The five students involved range from freshmen to seniors and they were all back in school Tuesday. Physically, they are fine. Academically, they could be in trouble for purchasing and ingesting marijuana, a controlled substance. Marijuana however, was not the substance that made them sick. Some parents are infuriated.
"Absolutely unacceptable. Unacceptable," said Jennifer Vargas-Bennett, mother of two Logan High School students, as she reacted to the district's automated phone call on Friday advising her that some students last week had become seriously ill, two hospitalized, after buying and eating marijuana brownies that contained something far more dangerous.
"This is a problem. We should have had a letter at home yesterday, mandatory autograph on the paper. Tonight, we should be having us parents here discussing the situation," she said.
The school district says it is waiting for toxicology results and a police investigation to tell them exactly what it was that made the students so sick. Students told ABC7 that the sickening substance was heroin, adding that they got that information from faculty members.
"Somebody out there is trying to harm children and that's infuriating," said Rick La Plante with the New Haven School District. "It's bad enough if it's marijuana brownies. But, if they're lacing it with something else trying to injure children, that takes it to a whole different level."
A student who witnessed one of the medical emergencies described what she saw.
"He asked the teacher to go outside and then he immediately collapsed on the floor. His eyes were bulging out," she said. "He couldn't speak. So, when he went to the hospital he regained it, and then he's back this week."

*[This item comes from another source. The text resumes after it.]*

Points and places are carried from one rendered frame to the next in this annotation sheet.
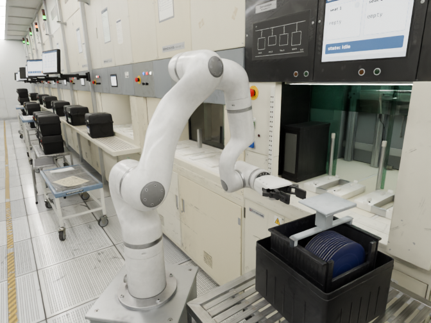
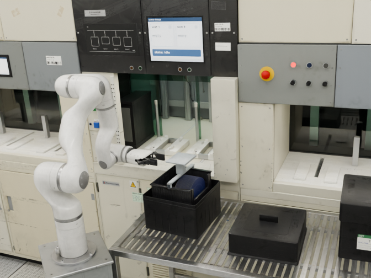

Bill Burviance is not upset with the school district, or even that worried about his granddaughter Laelonie Zamora who he drove to school Tuesday morning.
"She's smart enough to know not to take any," he said.
But, the image of police, ambulances and very sick students is affecting Zamora.
"Very scared," she said. "Like, someone doing this to our school, our friends and all the family that's getting this word that their child's in the hospital because of brownies."
Union City police say they are still investigating the case and cannot confirm that there was heroin in the brownies. They cannot even confirm that every student who got sick ate some of the brownies. They only say there was a spike in medical emergencies at the school.
La Plante said officials do not believe the brownies from Logan are linked to similar incidents at two other Union City-area schools; Cesar Chavez Middle School and Conley-Caraballo High School.
He explained that a student at the middle school became sick on campus after eating a marijuana brownie provided by the child's mother. Child Protective Services were notified. A student at the continuation high school also was caught with a marijuana brownie on campus, but because that occurred on Jan. 7, officials do not believe the cases are linked.